Inside the tiny, insanely detailed world of Charlie Kaufman’s Anomalisa

Inside the tiny, insanely detailed world of Charlie Kaufman’s Anomalisa

If the prospect of a stop-motion animated film written and co-directed by Charlie Kaufman is not enough to quicken the pulse of a film critic, very little will. Based on his own play, Kaufman’s Anomalisa is a unique, long-gestating comedy-drama made in collaboration with animator Duke Johnson, who also worked on Moral Orel and Community’s stop-motion Christmas episode. The project is really not a radical departure for Kaufman. After all, his breakthrough film as a screenwriter, 1999’s Being John Malkovich, contained this classic burn from Catherine Keener to John Cusack: “You play with dolls, Craig.” If “Crafting Anomalisa,” a promotional featurette from Paramount Pictures, is to be believed, the creation of this 90-minute film took three years of playing with dolls, as well as lots of tiny furniture and props: wee little telephones, desks, and beds. If the human characters, voiced by David Thewlis, Jennifer Jason Leigh, and Tom Noonan, didn’t look so sad, this would all be adorable.

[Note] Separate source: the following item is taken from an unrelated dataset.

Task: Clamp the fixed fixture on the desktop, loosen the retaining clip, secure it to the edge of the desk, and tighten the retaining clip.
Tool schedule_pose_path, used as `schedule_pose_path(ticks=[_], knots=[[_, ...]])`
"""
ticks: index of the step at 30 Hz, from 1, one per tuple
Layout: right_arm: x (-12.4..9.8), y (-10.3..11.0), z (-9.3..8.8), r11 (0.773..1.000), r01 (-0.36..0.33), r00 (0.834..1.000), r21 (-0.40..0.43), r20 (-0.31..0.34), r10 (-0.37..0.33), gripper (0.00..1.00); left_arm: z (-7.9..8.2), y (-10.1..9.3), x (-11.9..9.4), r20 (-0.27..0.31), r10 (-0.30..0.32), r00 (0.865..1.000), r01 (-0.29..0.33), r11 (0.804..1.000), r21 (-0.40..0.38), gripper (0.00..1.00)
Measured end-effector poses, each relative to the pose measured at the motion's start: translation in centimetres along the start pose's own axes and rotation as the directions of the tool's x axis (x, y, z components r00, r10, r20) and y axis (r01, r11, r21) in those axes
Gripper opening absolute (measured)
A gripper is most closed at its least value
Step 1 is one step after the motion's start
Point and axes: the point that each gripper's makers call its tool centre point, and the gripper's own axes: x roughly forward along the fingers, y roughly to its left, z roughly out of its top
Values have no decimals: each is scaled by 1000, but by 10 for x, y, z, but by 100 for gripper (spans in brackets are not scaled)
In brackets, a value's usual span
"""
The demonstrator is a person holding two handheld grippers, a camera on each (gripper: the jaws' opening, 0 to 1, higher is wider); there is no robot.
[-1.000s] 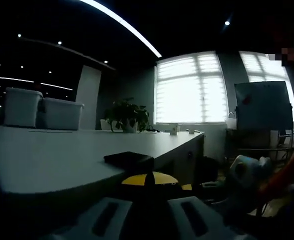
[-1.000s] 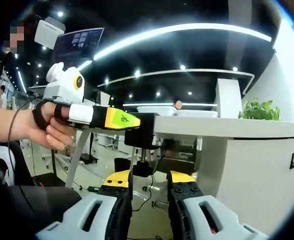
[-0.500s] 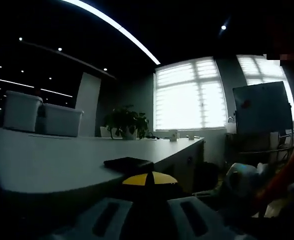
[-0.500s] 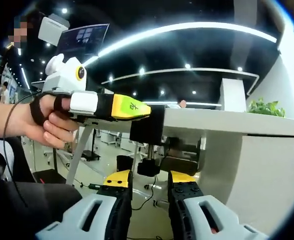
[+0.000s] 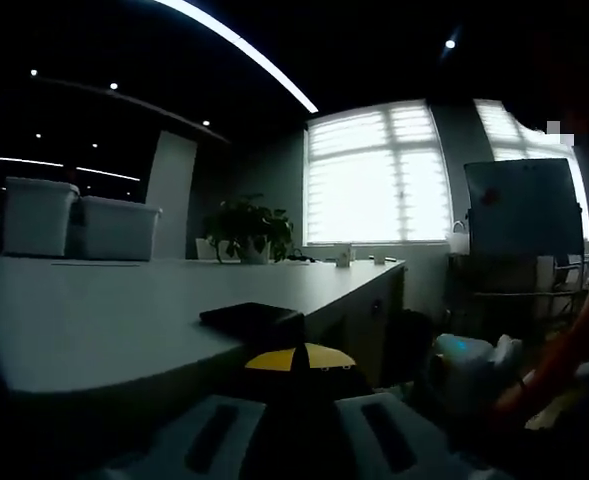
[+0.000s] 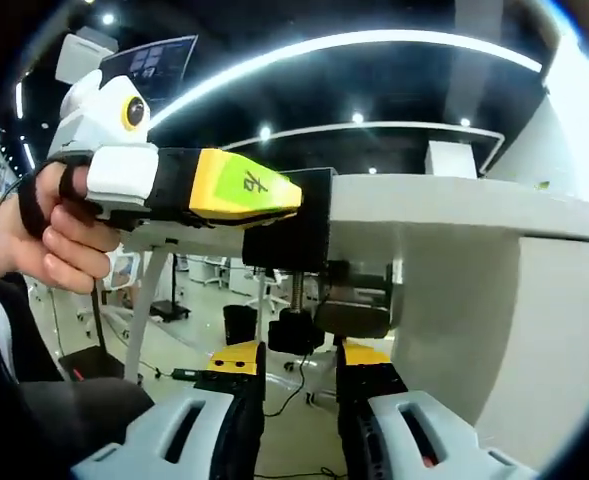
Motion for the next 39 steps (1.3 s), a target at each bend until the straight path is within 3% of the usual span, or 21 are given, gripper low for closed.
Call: schedule_pose_path(ticks=[4,7,11,13,21,26,30,39], knots=[[0,-1,-1,993,14,1000,121,11,-15,26,0,0,1,-4,-15,1000,15,1000,3,1],[0,0,2,999,26,1000,34,13,-26,26,-1,0,2,-3,-26,1000,26,1000,1,1],[0,-3,4,997,54,998,56,22,-55,26,-3,-2,4,14,-36,999,36,999,0,1],[-1,-3,11,997,77,996,4,43,-77,26,-3,-3,6,26,-41,999,41,999,0,1],[6,11,16,995,86,994,-46,64,-83,24,-3,-5,9,47,-67,997,67,998,-1,1],[5,5,16,995,100,992,-17,77,-99,20,-4,-6,10,37,-89,995,89,996,4,1],[6,2,16,997,67,995,-29,79,-65,19,-4,-6,10,40,-96,995,96,995,5,1],[3,1,16,995,-86,990,-47,105,90,17,-4,-6,11,36,-102,994,103,995,-3,1]])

“This was a very challenging film to make,” says Johnson, and it seems like an understatement. The featurette throws daunting statistics at the viewer: 1,261 faces; over 1,000 costumes and props; 118,809 frames of film; and two lousy seconds of animation completed on average per day. All of this is in service of a movie in which, according the IMDB, “a man crippled by the mundanity of his life experiences something out of the ordinary.” It sounds like a far cry from a Rankin/Bass special, but Hermey The Elf did experience his own form of angst and ennui while making toys at the North Pole, and Rudolph knows a thing or two about alienation. Perhaps stop-motion is inherently a sad medium.

Kaufman’s finished movie goes into limited release on December 30.